Any picture in the data below should be skipped, while every line is repeated exactly.

─── Data extract ───

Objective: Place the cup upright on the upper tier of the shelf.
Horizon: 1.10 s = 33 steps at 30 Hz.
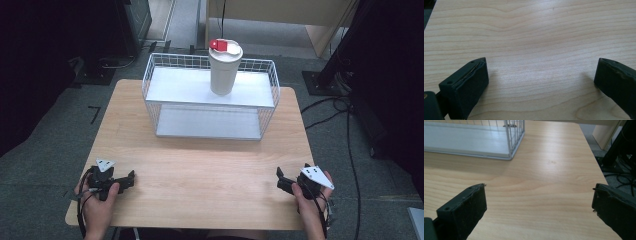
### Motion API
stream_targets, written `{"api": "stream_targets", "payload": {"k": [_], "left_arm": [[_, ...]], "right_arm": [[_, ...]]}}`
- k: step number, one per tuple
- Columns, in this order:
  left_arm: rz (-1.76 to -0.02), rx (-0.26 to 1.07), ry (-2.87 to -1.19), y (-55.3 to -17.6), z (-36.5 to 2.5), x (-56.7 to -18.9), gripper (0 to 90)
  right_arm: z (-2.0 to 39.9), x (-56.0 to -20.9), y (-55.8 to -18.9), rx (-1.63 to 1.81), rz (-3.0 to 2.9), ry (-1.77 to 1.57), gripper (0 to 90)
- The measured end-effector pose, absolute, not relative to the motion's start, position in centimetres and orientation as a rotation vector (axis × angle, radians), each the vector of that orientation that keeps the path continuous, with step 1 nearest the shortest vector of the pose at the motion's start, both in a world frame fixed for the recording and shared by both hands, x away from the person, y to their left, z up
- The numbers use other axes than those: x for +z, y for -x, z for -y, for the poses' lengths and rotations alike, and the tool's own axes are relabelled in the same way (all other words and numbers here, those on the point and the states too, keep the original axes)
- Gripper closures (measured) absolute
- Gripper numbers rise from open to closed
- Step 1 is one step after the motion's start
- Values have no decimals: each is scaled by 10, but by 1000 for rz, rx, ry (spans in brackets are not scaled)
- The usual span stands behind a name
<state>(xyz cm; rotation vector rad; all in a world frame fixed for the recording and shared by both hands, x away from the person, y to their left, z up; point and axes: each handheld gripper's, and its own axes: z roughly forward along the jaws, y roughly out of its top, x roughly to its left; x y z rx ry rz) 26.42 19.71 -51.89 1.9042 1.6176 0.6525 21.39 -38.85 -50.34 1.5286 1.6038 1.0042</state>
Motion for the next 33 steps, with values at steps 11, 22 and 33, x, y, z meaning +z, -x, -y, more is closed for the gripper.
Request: {"api": "stream_targets", "payload": {"k": [11,22,33], "left_arm": [[-1618,653,-1904,-264,-197,-519,0],[-1618,653,-1902,-264,-197,-519,0],[-1618,653,-1902,-264,-197,-519,0]], "right_arm": [[410,-515,-205,896,-1637,-1633,0],[428,-523,-196,815,-1678,-1700,0],[431,-526,-197,722,-1774,-1681,0]]}}
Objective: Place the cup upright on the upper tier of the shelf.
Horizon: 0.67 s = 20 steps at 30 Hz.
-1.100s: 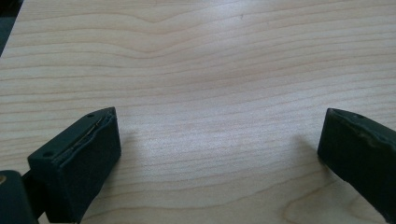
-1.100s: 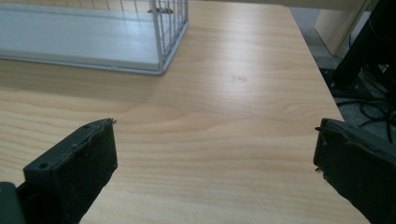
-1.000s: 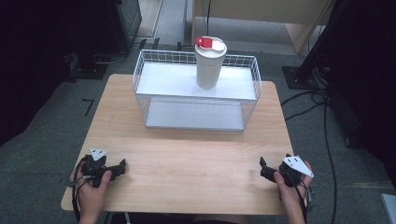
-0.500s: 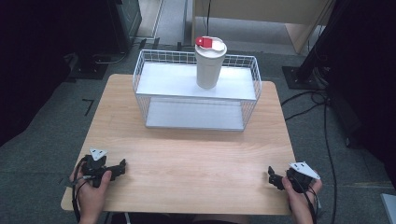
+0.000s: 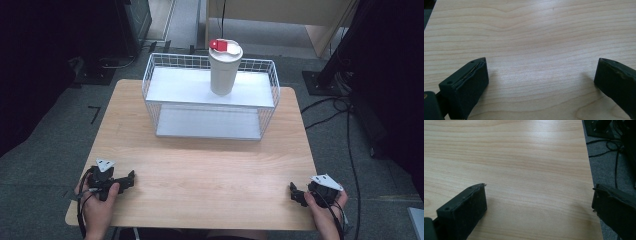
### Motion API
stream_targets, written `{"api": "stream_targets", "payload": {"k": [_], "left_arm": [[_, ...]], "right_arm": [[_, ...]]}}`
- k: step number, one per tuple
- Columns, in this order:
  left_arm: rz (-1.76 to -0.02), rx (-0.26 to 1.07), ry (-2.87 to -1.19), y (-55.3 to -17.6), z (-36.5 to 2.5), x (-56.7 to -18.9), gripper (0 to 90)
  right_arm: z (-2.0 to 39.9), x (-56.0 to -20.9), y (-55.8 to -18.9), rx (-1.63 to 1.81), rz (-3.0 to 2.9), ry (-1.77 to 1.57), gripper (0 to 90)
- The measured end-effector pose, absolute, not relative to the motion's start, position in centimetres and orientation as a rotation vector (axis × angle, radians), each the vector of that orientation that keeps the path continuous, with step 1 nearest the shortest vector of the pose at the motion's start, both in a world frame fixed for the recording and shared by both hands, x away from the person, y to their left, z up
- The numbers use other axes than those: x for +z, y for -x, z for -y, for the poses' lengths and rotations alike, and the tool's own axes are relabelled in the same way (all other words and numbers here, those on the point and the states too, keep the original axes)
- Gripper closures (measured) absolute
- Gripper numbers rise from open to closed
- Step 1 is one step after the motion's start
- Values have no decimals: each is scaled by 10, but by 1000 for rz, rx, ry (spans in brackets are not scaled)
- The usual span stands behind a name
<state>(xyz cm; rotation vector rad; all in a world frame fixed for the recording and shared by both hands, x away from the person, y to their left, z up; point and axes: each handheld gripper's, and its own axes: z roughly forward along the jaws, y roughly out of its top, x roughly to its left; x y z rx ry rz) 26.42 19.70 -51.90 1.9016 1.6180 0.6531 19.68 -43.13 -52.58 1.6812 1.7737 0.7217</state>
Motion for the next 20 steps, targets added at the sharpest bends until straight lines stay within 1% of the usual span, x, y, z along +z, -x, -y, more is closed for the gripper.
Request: {"api": "stream_targets", "payload": {"k": [8,20], "left_arm": [[-1618,653,-1902,-264,-197,-519,0],[-1617,653,-1903,-264,-197,-519,0]], "right_arm": [[440,-527,-195,788,-1833,-1717,0],[440,-527,-195,788,-1835,-1715,0]]}}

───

— Task output —
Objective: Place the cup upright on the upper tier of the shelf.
Horizon: 1.10 s = 33 steps at 30 Hz.
### Motion API
stream_targets, written `{"api": "stream_targets", "payload": {"k": [_], "left_arm": [[_, ...]], "right_arm": [[_, ...]]}}`
- k: step number, one per tuple
- Columns, in this order:
  left_arm: rz (-1.76 to -0.02), rx (-0.26 to 1.07), ry (-2.87 to -1.19), y (-55.3 to -17.6), z (-36.5 to 2.5), x (-56.7 to -18.9), gripper (0 to 90)
  right_arm: z (-2.0 to 39.9), x (-56.0 to -20.9), y (-55.8 to -18.9), rx (-1.63 to 1.81), rz (-3.0 to 2.9), ry (-1.77 to 1.57), gripper (0 to 90)
- The measured end-effector pose, absolute, not relative to the motion's start, position in centimetres and orientation as a rotation vector (axis × angle, radians), each the vector of that orientation that keeps the path continuous, with step 1 nearest the shortest vector of the pose at the motion's start, both in a world frame fixed for the recording and shared by both hands, x away from the person, y to their left, z up
- The numbers use other axes than those: x for +z, y for -x, z for -y, for the poses' lengths and rotations alike, and the tool's own axes are relabelled in the same way (all other words and numbers here, those on the point and the states too, keep the original axes)
- Gripper closures (measured) absolute
- Gripper numbers rise from open to closed
- Step 1 is one step after the motion's start
- Values have no decimals: each is scaled by 10, but by 1000 for rz, rx, ry (spans in brackets are not scaled)
- The usual span stands behind a name
<state>(xyz cm; rotation vector rad; all in a world frame fixed for the recording and shared by both hands, x away from the person, y to their left, z up; point and axes: each handheld gripper's, and its own axes: z roughly forward along the jaws, y roughly out of its top, x roughly to its left; x y z rx ry rz) 26.42 19.71 -51.89 1.9042 1.6176 0.6525 21.39 -38.85 -50.34 1.5286 1.6038 1.0042</state>
Motion for the next 33 steps, with values at steps 11, 22 and 33, x, y, z meaning +z, -x, -y, more is closed for the gripper.
Request: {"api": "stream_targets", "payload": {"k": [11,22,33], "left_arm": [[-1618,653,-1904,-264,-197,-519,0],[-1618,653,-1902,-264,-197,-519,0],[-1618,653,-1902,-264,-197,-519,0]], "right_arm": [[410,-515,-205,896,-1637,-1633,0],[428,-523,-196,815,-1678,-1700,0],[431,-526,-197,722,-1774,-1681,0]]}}
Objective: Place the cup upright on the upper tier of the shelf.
Horizon: 0.67 s = 20 steps at 30 Hz.
-1.100s: 
-1.100s: 
-1.000s: 
-0.500s: 
+0.000s: 
### Motion API
stream_targets, written `{"api": "stream_targets", "payload": {"k": [_], "left_arm": [[_, ...]], "right_arm": [[_, ...]]}}`
- k: step number, one per tuple
- Columns, in this order:
  left_arm: rz (-1.76 to -0.02), rx (-0.26 to 1.07), ry (-2.87 to -1.19), y (-55.3 to -17.6), z (-36.5 to 2.5), x (-56.7 to -18.9), gripper (0 to 90)
  right_arm: z (-2.0 to 39.9), x (-56.0 to -20.9), y (-55.8 to -18.9), rx (-1.63 to 1.81), rz (-3.0 to 2.9), ry (-1.77 to 1.57), gripper (0 to 90)
- The measured end-effector pose, absolute, not relative to the motion's start, position in centimetres and orientation as a rotation vector (axis × angle, radians), each the vector of that orientation that keeps the path continuous, with step 1 nearest the shortest vector of the pose at the motion's start, both in a world frame fixed for the recording and shared by both hands, x away from the person, y to their left, z up
- The numbers use other axes than those: x for +z, y for -x, z for -y, for the poses' lengths and rotations alike, and the tool's own axes are relabelled in the same way (all other words and numbers here, those on the point and the states too, keep the original axes)
- Gripper closures (measured) absolute
- Gripper numbers rise from open to closed
- Step 1 is one step after the motion's start
- Values have no decimals: each is scaled by 10, but by 1000 for rz, rx, ry (spans in brackets are not scaled)
- The usual span stands behind a name
<state>(xyz cm; rotation vector rad; all in a world frame fixed for the recording and shared by both hands, x away from the person, y to their left, z up; point and axes: each handheld gripper's, and its own axes: z roughly forward along the jaws, y roughly out of its top, x roughly to its left; x y z rx ry rz) 26.42 19.70 -51.90 1.9016 1.6180 0.6531 19.68 -43.13 -52.58 1.6812 1.7737 0.7217</state>
Motion for the next 20 steps, targets added at the sharpest bends until straight lines stay within 1% of the usual span, x, y, z along +z, -x, -y, more is closed for the gripper.
Request: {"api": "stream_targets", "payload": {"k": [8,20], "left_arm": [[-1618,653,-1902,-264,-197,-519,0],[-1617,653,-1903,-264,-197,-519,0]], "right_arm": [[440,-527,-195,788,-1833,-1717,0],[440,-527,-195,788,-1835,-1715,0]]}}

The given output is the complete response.